■ The problem
Return the listing below verbatim. Pictures do not belong in the copy.

■ Supplied data
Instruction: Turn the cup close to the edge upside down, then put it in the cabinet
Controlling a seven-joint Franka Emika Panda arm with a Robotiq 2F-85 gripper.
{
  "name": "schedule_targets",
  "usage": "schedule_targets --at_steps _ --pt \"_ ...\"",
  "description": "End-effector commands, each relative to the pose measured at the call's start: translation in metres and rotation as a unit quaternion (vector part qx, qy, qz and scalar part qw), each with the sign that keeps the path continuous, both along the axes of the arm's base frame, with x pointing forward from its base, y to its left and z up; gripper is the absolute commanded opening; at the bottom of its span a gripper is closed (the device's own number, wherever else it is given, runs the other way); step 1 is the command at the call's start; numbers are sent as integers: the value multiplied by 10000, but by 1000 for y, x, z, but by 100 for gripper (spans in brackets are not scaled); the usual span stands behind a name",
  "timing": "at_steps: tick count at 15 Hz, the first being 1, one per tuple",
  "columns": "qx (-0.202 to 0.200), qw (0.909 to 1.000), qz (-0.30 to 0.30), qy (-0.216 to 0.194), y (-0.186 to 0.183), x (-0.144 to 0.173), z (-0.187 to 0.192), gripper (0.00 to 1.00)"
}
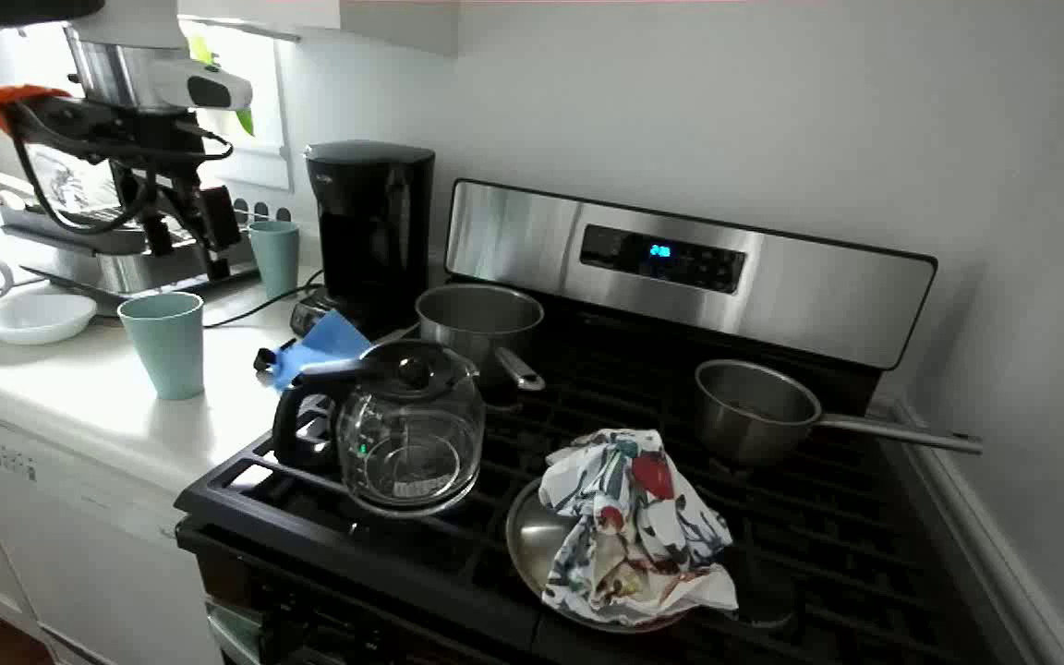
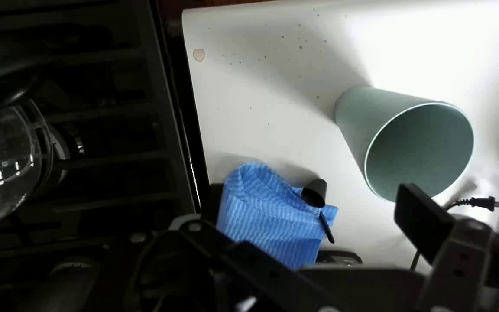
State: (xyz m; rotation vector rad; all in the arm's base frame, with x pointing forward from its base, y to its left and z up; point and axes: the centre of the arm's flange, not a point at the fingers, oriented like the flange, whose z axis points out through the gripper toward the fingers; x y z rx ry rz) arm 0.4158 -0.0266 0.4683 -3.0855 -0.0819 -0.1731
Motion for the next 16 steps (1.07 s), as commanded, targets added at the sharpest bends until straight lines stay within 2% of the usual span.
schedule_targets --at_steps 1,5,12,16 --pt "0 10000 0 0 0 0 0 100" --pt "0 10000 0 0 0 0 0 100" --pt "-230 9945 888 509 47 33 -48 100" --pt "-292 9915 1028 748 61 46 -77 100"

■ Output of the exercise
Instruction: Turn the cup close to the edge upside down, then put it in the cabinet
Controlling a seven-joint Franka Emika Panda arm with a Robotiq 2F-85 gripper.
{
  "name": "schedule_targets",
  "usage": "schedule_targets --at_steps _ --pt \"_ ...\"",
  "description": "End-effector commands, each relative to the pose measured at the call's start: translation in metres and rotation as a unit quaternion (vector part qx, qy, qz and scalar part qw), each with the sign that keeps the path continuous, both along the axes of the arm's base frame, with x pointing forward from its base, y to its left and z up; gripper is the absolute commanded opening; at the bottom of its span a gripper is closed (the device's own number, wherever else it is given, runs the other way); step 1 is the command at the call's start; numbers are sent as integers: the value multiplied by 10000, but by 1000 for y, x, z, but by 100 for gripper (spans in brackets are not scaled); the usual span stands behind a name",
  "timing": "at_steps: tick count at 15 Hz, the first being 1, one per tuple",
  "columns": "qx (-0.202 to 0.200), qw (0.909 to 1.000), qz (-0.30 to 0.30), qy (-0.216 to 0.194), y (-0.186 to 0.183), x (-0.144 to 0.173), z (-0.187 to 0.192), gripper (0.00 to 1.00)"
}
State: (xyz m; rotation vector rad; all in the arm's base frame, with x pointing forward from its base, y to its left and z up; point and axes: the centre of the arm's flange, not a point at the fingers, oriented like the flange, whose z axis points out through the gripper toward the fingers; x y z rx ry rz) arm 0.4158 -0.0266 0.4683 -3.0855 -0.0819 -0.1731
Motion for the next 16 steps (1.07 s), as commanded, targets added at the sharpest bends until straight lines stay within 2% of the usual span.
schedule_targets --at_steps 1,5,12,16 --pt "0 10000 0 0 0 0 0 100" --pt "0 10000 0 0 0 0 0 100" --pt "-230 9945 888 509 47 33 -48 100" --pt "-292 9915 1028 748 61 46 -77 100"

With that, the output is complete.